District Nursing Service
- District nursing care is usually reserved for individuals who are housebound – that is they are only able to leave home by ambulance – or there should be some other reason why home visits are appropriate.
- All patients referred for continence promotion will be given a full assessment. Continence is the goal, with continence products used only as a last resort or short-term option.
- Any member of the team may visit patients – this may include staff members from around the area and bank staff.
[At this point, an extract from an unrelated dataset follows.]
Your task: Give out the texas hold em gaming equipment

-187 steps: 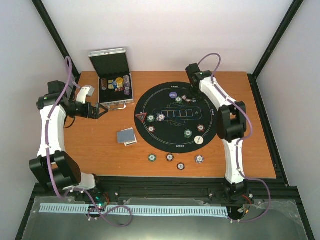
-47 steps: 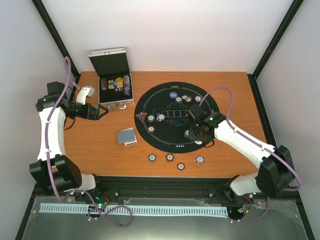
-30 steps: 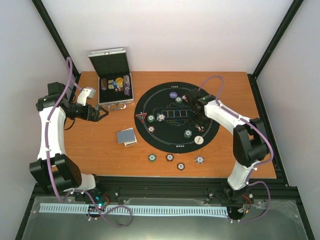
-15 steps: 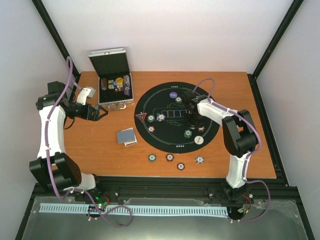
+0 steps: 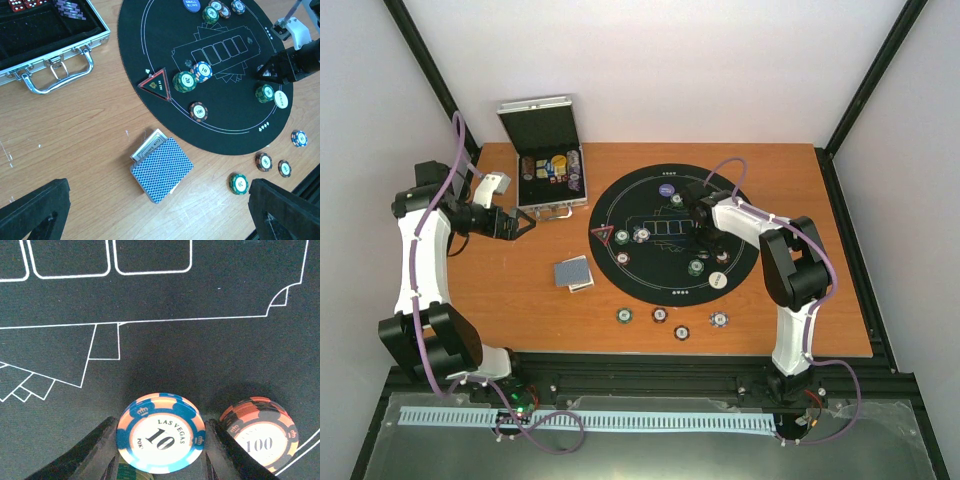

- All packages of care will include health promotion, supporting the service’s overall aim of encouraging greater independence and well being.
What District Nurses Do
- Complex Assessment of health needs
- Wound assessment care
- Acute and Chronic Disease Management
- Health Promotion
- Palliative and Terminal Care
- Promotion of self care whenever possible
- Administration of treatment using specialised nursing equipment and medication
What District Nurses Don't Do
- Patients who need help with personal hygiene, bathing, meals, housework, day care, respite, getting up, going to bed or toileting should be referred to social service.
- District Nurses cannot carry out ‘check’ visits – all patients should have a recognised nursing need.
- Appointments times are not usually given for non-times treatment as this can lead to confusion, broken promises, rushed practitioners and inequity of care.
- District Nurses should not be used as an emergency service.
- Collecting prescriptions is a job for families, the home help or carers employed by the social services department or private agency – not skilled nurses.
- Voluntary agencies can often help with filling out forms such as benefit applications.
- Filling dosset boxes and administering oral, nasal and ophthalmic medication (such as eye drops) should be done by families, carers or social services.